→ PROBLEM DETAILS: The listing is to be returned word for word, without its images.

→ INFORMATION SUPPLIED:

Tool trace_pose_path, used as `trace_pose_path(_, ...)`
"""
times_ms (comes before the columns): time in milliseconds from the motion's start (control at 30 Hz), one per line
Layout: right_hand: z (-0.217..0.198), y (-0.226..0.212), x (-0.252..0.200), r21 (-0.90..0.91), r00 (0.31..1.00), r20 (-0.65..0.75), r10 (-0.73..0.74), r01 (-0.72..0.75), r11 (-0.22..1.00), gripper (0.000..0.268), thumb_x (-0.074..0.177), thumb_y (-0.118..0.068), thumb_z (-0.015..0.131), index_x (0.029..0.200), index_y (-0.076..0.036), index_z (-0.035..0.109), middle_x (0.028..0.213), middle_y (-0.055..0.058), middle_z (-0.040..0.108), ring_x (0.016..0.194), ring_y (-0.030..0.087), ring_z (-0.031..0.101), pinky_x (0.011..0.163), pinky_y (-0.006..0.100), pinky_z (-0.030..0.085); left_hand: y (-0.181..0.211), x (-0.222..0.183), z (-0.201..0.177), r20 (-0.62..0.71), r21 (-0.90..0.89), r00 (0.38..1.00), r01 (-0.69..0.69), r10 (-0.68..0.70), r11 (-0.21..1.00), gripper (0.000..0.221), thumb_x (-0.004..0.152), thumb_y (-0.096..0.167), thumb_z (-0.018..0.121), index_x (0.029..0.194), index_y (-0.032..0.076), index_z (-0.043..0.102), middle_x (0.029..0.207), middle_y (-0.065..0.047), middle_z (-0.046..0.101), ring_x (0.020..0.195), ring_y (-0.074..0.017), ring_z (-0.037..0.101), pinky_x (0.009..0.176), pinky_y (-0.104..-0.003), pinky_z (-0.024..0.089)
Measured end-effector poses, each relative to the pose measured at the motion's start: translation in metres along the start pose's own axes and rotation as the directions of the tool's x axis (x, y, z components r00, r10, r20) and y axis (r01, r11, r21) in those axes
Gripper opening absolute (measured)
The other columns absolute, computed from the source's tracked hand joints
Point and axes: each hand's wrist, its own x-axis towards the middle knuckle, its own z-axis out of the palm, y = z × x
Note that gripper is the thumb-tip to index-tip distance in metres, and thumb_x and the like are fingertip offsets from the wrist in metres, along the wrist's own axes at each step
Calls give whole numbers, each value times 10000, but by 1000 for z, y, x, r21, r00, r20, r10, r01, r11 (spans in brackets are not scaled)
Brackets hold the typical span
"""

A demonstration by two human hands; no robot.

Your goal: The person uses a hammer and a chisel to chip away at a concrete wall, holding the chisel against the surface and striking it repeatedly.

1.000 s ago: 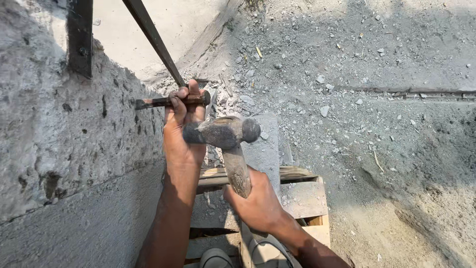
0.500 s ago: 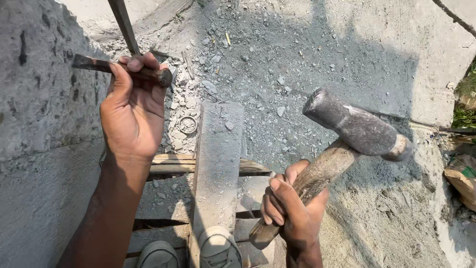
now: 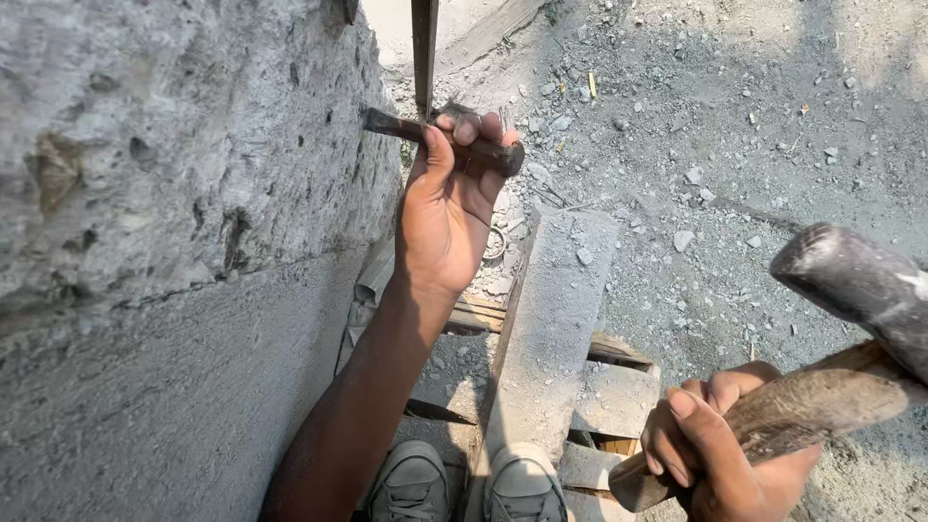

→ RESULT:
Tool trace_pose_path, used as `trace_pose_path(_, ...)`
"""
times_ms (comes before the columns): time in milliseconds from the motion's start (control at 30 Hz), one per line
Layout: right_hand: z (-0.217..0.198), y (-0.226..0.212), x (-0.252..0.200), r21 (-0.90..0.91), r00 (0.31..1.00), r20 (-0.65..0.75), r10 (-0.73..0.74), r01 (-0.72..0.75), r11 (-0.22..1.00), gripper (0.000..0.268), thumb_x (-0.074..0.177), thumb_y (-0.118..0.068), thumb_z (-0.015..0.131), index_x (0.029..0.200), index_y (-0.076..0.036), index_z (-0.035..0.109), middle_x (0.028..0.213), middle_y (-0.055..0.058), middle_z (-0.040..0.108), ring_x (0.016..0.194), ring_y (-0.030..0.087), ring_z (-0.031..0.101), pinky_x (0.011..0.163), pinky_y (-0.006..0.100), pinky_z (-0.030..0.085); left_hand: y (-0.181..0.211), x (-0.222..0.183), z (-0.201..0.177), r20 (-0.62..0.71), r21 (-0.90..0.89), r00 (0.38..1.00), r01 (-0.69..0.69), r10 (-0.68..0.70), r11 (-0.21..1.00), gripper (0.000..0.221), thumb_x (-0.004..0.152), thumb_y (-0.096..0.167), thumb_z (-0.018..0.121), index_x (0.029..0.194), index_y (-0.032..0.076), index_z (-0.043..0.102), middle_x (0.029..0.207), middle_y (-0.065..0.047), middle_z (-0.046..0.101), ring_x (0.020..0.195), ring_y (-0.074..0.017), ring_z (-0.037..0.101), pinky_x (0.009..0.176), pinky_y (-0.104..-0.003), pinky_z (-0.024..0.089)
Measured end-effector poses, each relative to the pose measured at the motion's start: translation in metres along the start pose's own axes and rotation as the directions of the tool's x axis (x, y, z components r00, r10, r20) and y axis (r01, r11, r21) in those axes
Gripper opening absolute (measured)
The other columns absolute, computed from the source's tracked hand joints
Point and axes: each hand's wrist, its own x-axis towards the middle knuckle, its own z-axis out of the palm, y = z × x
Note that gripper is the thumb-tip to index-tip distance in metres, and thumb_x and the like are fingertip offsets from the wrist in metres, along the wrist's own axes at each step
Calls give whole numbers, each value times 10000, but by 1000 for z, y, x, r21, r00, r20, r10, r01, r11 (spans in brackets are not scaled)
Brackets hold the typical span
"""

A demonstration by two human hands; no robot.

Your goal: The person uses a hammer and a chisel to chip away at a concrete wall, holding the chisel against the surface and striking it repeatedly.

1.000 s ago: 
0.500 s ago: 
now: 

The response is now finished.